Published as "Calamus" number 36 in the third (1860) edition of Leaves of Grass, "Earth, My Likeness" acquired its present title in 1867.
Critics have often read the poem as a simple love lyric, or perhaps more restrictively as a homosexual song addressed to a young athletic lover. Neither reading tells us why Whitman finds likeness in Earth, whom he addresses here as a person. The likeness is not so much in their looks as in a deeper force or vigor that they share. Both the earth and the poet are full of "fierce" energies that might burst unless ventilated. Whitman talks specifically about "an athlete" and himself who are enamored of each other. How long, he wonders, can this intense longing be suppressed?

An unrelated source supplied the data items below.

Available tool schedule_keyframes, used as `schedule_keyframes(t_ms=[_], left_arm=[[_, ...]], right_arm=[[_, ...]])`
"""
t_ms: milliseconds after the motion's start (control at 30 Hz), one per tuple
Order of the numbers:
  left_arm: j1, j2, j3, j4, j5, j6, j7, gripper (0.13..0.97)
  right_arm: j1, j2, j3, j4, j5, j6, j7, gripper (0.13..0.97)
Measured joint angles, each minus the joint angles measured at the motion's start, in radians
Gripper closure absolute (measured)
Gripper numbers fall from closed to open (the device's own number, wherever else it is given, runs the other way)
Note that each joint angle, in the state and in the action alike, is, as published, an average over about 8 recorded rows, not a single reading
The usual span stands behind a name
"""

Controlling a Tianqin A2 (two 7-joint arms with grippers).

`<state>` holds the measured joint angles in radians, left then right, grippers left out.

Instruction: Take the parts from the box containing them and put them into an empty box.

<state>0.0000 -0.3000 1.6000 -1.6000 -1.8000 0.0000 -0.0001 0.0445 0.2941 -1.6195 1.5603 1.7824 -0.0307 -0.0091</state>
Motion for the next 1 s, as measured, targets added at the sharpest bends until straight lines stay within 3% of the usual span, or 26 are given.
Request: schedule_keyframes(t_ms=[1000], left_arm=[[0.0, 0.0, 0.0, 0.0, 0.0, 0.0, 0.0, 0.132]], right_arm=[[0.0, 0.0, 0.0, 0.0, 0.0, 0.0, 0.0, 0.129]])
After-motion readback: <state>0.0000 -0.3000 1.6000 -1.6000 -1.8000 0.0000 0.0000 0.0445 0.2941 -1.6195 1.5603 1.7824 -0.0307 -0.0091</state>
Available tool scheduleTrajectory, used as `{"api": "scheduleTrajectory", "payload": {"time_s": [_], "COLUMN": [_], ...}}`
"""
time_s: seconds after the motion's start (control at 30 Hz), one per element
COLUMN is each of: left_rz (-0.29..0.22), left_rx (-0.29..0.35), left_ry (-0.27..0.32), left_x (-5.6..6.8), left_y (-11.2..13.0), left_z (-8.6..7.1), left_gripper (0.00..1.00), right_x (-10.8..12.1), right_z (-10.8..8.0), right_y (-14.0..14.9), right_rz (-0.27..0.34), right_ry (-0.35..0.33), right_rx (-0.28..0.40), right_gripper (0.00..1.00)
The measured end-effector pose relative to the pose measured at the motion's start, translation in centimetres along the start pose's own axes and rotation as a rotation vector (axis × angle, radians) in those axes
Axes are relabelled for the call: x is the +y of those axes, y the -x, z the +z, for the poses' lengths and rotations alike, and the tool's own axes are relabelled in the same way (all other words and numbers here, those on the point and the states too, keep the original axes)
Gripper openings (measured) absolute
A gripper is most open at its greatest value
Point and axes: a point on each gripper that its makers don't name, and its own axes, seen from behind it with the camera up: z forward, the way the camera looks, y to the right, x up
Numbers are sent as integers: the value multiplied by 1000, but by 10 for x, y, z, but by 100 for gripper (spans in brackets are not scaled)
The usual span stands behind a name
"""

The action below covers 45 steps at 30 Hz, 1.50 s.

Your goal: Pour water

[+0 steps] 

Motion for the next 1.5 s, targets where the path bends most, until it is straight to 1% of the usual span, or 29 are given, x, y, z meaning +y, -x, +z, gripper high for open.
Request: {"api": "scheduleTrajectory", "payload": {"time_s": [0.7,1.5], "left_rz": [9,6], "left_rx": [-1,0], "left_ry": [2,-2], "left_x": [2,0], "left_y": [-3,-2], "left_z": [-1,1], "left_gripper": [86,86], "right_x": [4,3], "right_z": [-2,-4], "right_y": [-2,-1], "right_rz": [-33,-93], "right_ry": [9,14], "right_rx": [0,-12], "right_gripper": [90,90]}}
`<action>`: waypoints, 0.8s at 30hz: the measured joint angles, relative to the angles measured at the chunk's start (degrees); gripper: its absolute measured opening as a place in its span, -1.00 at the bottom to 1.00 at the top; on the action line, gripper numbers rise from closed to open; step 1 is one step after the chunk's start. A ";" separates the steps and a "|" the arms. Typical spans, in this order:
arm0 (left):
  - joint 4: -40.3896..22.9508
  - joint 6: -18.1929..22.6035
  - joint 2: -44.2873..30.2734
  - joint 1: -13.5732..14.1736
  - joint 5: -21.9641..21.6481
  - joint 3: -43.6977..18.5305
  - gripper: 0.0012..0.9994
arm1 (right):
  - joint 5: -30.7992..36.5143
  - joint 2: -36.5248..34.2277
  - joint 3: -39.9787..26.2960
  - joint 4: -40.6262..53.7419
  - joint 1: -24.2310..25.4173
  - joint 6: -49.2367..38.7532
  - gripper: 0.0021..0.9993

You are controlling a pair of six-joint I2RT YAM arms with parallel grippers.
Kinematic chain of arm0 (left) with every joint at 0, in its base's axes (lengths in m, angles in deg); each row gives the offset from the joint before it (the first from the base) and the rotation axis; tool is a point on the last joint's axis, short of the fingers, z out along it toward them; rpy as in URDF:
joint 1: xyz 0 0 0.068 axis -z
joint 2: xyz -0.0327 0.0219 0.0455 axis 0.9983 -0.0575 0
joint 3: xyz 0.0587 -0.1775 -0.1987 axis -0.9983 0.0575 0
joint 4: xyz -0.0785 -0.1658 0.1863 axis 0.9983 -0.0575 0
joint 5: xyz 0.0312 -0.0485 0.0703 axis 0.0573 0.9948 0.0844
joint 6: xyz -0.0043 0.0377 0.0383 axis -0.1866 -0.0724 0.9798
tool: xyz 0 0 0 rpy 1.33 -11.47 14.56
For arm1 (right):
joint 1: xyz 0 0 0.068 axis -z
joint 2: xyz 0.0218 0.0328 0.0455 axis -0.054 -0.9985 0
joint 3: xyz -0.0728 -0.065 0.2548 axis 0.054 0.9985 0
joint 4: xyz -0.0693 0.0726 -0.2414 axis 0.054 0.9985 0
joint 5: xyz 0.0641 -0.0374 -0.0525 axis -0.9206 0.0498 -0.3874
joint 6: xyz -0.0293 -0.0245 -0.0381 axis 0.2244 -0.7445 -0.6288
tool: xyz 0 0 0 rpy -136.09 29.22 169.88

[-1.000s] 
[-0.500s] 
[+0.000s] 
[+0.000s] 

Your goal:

Read with no specific awareness of the poet's homoerotic passion, the poem documents the yearnings of a devout soul for comprehending love's mystery, its fierce and terrible spirituality. Alternatively, the poet fancies that only one of the many athletic readers/lovers for whom he feels a similar "fierce and terrible" passion would appreciate the point of his comparison: the poet and earth are pregnant with possibilities of fierce knowledge or passion. "I dare not tell it in words, not even in these songs," says Whitman, who seems to grant himself and the readers of "Calamus" expectations of candor and plain speech.
Bibliography
Helms, Alan. "'Hints...Faint Clews and Indirections': Whitman's Homosexual Disguises." Walt Whitman: Here and Now. Ed. Joann P. Krieg. Westport, Conn.: Greenwood, 1985. 61–67.
Kuebrich, David. Minor Prophecy: Walt Whitman's New American Religion. Bloomington: Indiana UP, 1989.
Miller, James E., Jr. "'Calamus': The Leaf and the Root." A Century of Whitman Criticism. Ed. Edwin Haviland Miller. Bloomington: Indiana UP, 1969. 303–320.
Whitman, Walt. Leaves of Grass: Comprehensive Reader's Edition. Ed. Harold W. Blodgett and Sculley Bradley. New York: New York UP, 1965.